• _Assignment_
Skip the pictures. Quote every line below, exactly, from the one with "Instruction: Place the" through the final line.

• _Data shown_
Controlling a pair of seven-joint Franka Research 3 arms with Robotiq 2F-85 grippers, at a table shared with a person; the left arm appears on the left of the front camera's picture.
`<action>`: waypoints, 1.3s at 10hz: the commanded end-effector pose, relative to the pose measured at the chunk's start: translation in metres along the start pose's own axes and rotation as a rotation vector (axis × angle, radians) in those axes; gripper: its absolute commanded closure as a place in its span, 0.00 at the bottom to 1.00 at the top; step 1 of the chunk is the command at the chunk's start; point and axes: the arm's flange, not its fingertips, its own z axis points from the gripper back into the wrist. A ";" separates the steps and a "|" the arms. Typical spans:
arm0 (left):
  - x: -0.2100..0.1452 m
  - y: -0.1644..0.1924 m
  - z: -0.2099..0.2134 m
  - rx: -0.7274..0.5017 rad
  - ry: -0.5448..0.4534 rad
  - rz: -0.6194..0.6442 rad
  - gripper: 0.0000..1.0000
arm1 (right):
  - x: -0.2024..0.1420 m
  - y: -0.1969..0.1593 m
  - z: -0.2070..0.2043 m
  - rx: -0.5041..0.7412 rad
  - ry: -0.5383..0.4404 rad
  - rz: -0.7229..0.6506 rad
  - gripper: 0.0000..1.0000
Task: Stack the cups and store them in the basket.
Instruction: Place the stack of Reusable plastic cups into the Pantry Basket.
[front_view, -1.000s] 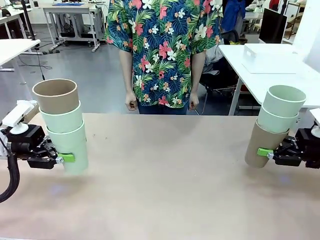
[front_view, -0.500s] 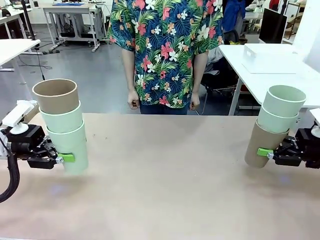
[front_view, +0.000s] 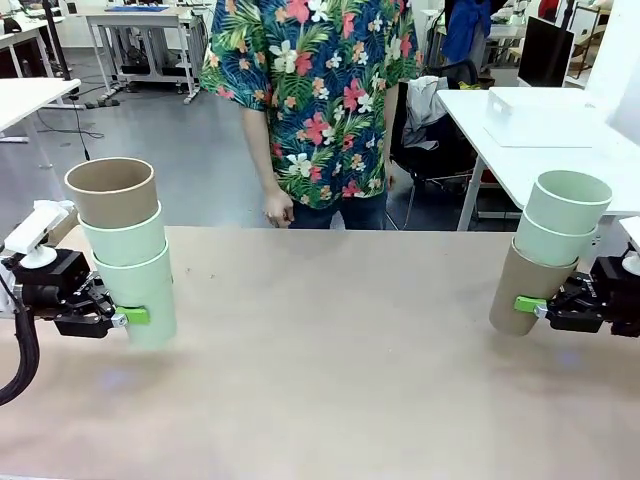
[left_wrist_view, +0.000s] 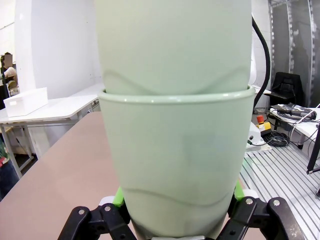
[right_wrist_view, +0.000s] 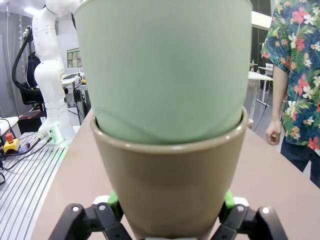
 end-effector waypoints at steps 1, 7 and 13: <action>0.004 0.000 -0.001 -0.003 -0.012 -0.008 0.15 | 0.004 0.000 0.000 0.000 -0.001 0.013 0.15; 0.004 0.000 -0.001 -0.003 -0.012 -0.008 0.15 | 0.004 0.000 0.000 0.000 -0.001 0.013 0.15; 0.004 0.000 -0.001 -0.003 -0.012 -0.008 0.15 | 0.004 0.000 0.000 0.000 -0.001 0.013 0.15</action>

• _Response below_
Instruction: Place the stack of Reusable plastic cups into the Pantry Basket.
[front_view, -1.000s] 
[front_view, -0.500s] 
[front_view, +0.000s] 
[left_wrist_view, +0.000s] 
[right_wrist_view, +0.000s] 
 end-effector waypoints at steps 1, 7 and 13: <action>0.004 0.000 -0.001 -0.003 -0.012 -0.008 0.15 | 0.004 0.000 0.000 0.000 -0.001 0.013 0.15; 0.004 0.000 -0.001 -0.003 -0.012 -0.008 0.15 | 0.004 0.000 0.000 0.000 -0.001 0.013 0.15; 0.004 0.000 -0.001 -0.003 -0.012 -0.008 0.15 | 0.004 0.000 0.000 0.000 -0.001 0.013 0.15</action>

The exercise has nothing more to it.